#### [EXERCISE DESCRIPTION]
Transcribe every line from the one containing "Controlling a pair" to the end of the listing, exactly as written, and leave out the pictures.

#### [PROVIDED MATERIAL]
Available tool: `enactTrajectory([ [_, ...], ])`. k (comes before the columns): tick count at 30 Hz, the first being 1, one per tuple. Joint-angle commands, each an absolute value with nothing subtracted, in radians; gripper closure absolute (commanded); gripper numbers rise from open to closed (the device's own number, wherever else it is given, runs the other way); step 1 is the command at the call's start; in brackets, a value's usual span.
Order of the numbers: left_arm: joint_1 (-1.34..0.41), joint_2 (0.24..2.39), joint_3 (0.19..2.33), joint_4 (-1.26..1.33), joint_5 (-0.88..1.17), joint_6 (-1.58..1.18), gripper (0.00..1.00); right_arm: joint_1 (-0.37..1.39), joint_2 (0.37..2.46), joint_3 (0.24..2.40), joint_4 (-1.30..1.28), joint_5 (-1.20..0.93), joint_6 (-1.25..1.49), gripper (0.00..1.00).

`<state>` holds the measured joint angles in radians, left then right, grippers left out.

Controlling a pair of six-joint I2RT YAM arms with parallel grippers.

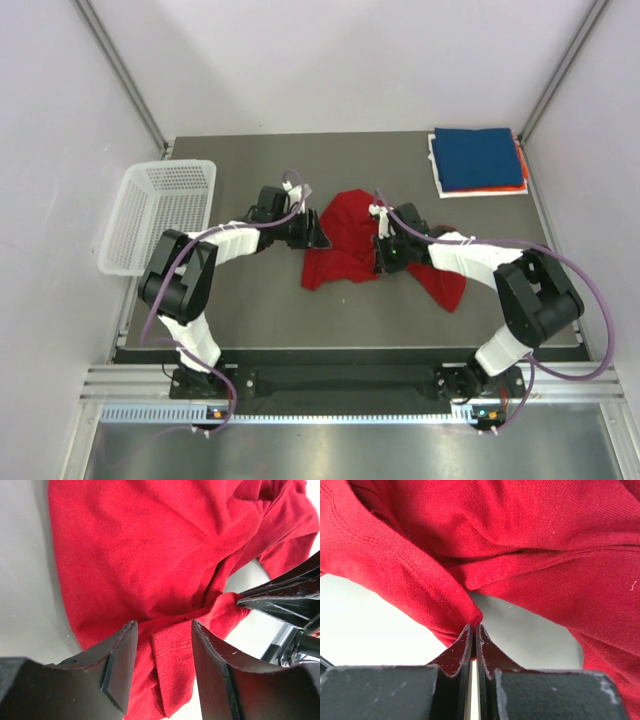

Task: Fold and stack the t-shirts
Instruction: Flatten the tshirt out

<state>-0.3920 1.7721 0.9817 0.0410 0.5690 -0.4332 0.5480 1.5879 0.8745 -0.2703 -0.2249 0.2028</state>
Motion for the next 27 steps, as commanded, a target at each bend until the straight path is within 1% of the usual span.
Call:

#### [EXERCISE RESULT]
Controlling a pair of six-joint I2RT YAM arms with parallel grippers.


Task: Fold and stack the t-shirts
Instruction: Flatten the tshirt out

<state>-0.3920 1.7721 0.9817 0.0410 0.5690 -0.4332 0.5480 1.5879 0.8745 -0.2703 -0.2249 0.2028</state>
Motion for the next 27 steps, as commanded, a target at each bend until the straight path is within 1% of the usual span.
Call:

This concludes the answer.